Mixed phthalocyanine-porphyrin-based conjugated microporous polymers towards unveiling the activity origin of Fe–N4 catalysts for the oxygen reduction reaction†
Abstract
Mixed phthalocyanine-porphyrin-based conjugated microporous polymers (CMPs) are still rare, limited to one sole NN-bridged example. Developing new mixed phthalocyanine-porphyrin-based CMP compounds towards exploring their new functionalities and application potential is therefore of significant importance. In the present case, four ethynyl-linked mixed phthalocyanine-porphyrin-based 2D CMPs, including FePcZnPor-CMP, ZnPcFePor-CMP, FePcFePor-CMP, and ZnPcZnPor-CMP, were fabricated by utilizing a Sonogashira–Hagihara coupling reaction. A series of spectroscopic and electron microscopy methods confirmed the successful fabrication of the as-prepared CMPs with alternate distribution of phthalocyanine and porphyrin chromophores. The electrocatalytic activity of these CMPs for the oxygen reduction reaction (ORR) was evaluated by cyclic voltammetry, rotating disk electrode, and rotating ring-disk electrode tests.
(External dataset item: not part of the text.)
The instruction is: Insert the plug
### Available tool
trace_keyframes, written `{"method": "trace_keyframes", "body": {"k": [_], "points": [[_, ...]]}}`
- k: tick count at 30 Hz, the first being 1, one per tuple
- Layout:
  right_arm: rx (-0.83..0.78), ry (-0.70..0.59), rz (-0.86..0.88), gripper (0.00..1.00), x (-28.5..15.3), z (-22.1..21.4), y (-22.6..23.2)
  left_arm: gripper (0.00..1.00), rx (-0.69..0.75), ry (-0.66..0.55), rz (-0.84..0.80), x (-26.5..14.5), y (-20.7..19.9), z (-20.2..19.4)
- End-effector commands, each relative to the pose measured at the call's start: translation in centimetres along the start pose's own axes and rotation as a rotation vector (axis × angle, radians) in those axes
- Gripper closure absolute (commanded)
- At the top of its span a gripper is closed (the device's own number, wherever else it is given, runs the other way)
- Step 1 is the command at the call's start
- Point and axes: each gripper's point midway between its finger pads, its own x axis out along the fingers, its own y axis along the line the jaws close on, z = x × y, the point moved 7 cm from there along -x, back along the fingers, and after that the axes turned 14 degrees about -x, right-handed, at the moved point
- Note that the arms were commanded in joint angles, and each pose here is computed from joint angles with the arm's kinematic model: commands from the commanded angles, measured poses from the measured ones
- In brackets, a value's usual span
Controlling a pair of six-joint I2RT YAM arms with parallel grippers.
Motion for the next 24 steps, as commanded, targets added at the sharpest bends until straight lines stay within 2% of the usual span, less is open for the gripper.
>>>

In alkaline media, the two FePc-containing CMPs exhibit excellent ORR catalytic activity with an E1/2 as high as 863–866 mV, making them significantly superior to FePor-containing catalyst ZnPcFePor-CMP and comparable to commercial Pt/C. On the basis of the experimental results and theoretical calculations, the significantly higher ORR performance of the two FePc-containing CMPs than the FePor-containing catalyst ZnPcFePor-CMP originates from the stronger coordination field of the phthalocyanine macrocyclic ligand than porphyrin, which is more favorable for stabilizing Fe2+ species.